Another way would be that all your enemies stem from one Emey class that has an Attack or TakeDamage, but, this way, they need have absolutely nothing in common, such as it could be a destroyable wall…

1 Like

Hey thx for reply bugfinders.

I don’t see how to pass a reference to the victim though, can you show the syntax?

GetComponent<IVictim>().Damaged()

Are you saying the attacker needs to have an IAttacker interface and you pass that in the damaged call?

GetComponent<IVictim>().Damaged(this)

But even if that were so, its just an interface, you cannot grab the attacker from it.

public void Damaged(IAttacker attacker) {
    
}

Did you read the whole post? I showed an example interface, applying it to a class, how you could call the attack, and how to maybe call attack with the victim being any class that is IAttackable, and what you might do?

You don’t need for the defender to have knowledge of the Attacker, just to have knowledge of certain information the Attacker has.

One solution would be the IAttacker interface to have properties that are only getters of that info, for example damage, knockback radius etc. then you call the Damage(this) as in you example. I don’t like that solution as it creates a tight couple between the victim and the attacker. That way the victim can have knowledge of the attacker’s properties it needs.

In you case a better solution would be to create a new type that holds all the information you want to pass from the attacker to the victim. For example an AttckInfo class. This class will only have data that the attacker will fill, like damage, knockback etc and the victim will consume. The IVictim would have a Damage(AttackInfo attackInfo) method and the attacker will create a new AttackInfo, fill it with the information it has, and pass it as a parameter to the IVictim’s Damage method.

1 Like

Thx meredoth. I think I’ll do that. I have a ton of info that I need to change/pass to the objects but if I make a struct to hold every possible variation of this info then the interface would only need one method to be implemented. :+1:

Don’t make it a struct, as it is value type and you would loose performance if it has a lot of data and you pass it by value. You can try to pass it by reference but then you have to be careful for defensive copies, plus the struct initialization problems that exist with the default parameterless constructor etc. Why bother with all that, just make it a class.

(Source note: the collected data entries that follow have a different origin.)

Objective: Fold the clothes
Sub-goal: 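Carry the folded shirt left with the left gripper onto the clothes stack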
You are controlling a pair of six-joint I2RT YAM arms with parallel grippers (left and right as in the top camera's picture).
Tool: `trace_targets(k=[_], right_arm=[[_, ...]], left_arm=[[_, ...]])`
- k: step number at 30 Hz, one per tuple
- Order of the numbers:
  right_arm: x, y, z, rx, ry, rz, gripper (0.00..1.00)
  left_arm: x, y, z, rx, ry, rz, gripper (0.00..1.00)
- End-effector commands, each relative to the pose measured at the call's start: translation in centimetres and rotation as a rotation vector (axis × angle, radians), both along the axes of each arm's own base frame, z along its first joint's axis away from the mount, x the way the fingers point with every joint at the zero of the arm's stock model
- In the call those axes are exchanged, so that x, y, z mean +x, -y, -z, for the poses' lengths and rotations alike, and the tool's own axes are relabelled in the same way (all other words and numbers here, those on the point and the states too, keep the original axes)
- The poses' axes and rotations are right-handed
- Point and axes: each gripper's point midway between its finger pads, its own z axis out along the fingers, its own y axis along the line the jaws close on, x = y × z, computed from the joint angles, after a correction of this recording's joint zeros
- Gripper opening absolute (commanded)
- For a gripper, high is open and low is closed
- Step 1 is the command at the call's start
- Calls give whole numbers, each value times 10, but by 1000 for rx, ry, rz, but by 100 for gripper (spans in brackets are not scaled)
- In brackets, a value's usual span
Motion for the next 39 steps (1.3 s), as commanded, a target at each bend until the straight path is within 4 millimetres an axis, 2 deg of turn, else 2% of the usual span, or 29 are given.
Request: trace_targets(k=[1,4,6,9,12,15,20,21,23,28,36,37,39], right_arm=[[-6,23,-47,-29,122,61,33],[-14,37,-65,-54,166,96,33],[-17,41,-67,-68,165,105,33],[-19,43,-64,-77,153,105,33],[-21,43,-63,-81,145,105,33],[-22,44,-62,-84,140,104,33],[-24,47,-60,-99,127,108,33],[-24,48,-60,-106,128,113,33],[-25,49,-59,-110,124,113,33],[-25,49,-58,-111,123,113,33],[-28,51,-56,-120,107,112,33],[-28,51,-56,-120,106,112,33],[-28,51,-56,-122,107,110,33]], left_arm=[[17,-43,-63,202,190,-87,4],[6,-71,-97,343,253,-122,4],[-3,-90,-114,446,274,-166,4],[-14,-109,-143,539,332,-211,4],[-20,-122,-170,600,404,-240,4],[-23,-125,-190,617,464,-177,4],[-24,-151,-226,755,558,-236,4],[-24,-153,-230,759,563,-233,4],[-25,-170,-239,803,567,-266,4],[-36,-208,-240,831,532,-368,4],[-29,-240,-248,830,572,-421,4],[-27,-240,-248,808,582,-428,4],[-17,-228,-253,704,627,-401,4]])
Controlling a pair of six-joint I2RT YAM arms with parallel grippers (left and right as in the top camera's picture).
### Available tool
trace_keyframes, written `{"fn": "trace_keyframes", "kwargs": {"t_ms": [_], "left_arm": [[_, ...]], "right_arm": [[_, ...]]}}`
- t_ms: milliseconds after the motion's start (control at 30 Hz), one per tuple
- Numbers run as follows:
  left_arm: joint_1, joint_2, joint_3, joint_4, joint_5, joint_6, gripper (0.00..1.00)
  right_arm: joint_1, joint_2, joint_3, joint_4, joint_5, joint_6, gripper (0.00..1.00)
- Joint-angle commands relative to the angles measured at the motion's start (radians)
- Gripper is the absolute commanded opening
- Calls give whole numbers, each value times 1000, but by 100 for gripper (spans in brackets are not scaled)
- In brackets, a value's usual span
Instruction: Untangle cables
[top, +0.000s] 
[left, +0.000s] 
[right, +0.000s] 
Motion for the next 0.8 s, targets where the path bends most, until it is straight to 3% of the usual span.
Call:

public interface IAttackable
{
    void Attacked(AttackInfo info);
}

public class AttackInfo
{
    public GameObject attacker;
    public RaycastHit hit;
    public int damage;
    etc, etc, etc
}

Why do you need the Attacker in the AttackInfo? Just pass as data everything you need that are common to all the attackers. By having a gameobject Attacker you loose type safety. You don’t need for example Attacker.transform or Attacker.HitPoints just Transform and HitPoints that each attacker will fill, like the damage in your example

Let’s say the attacker hits a spiked wall and I want to reflect some damage back to the attacker. I need a reference to it.

Then the ‘Attacker’ is also an ‘IVictim’ from an attack from the wall. I am not against the attacker info and methods, just against the generalized gameobject type.

Create interfaces that have specific behaviors about what an object can do not what it is. If an attacker for example can take damage then it is not an attacker but an IDamageable, this will be an IDamageable field.If an attacker can catch fire then it is an IFlammable etc.

You fill that info in your AttackInfo packet and then you use what you need from the defender by checking for null. For example if an attacker attacks a fire,if the IFlammable is not null, then you can call the IFlammable’s method TakeFireDamage() where the IFlammable field has been filled by the attacker if it implements the IFlammable interface etc.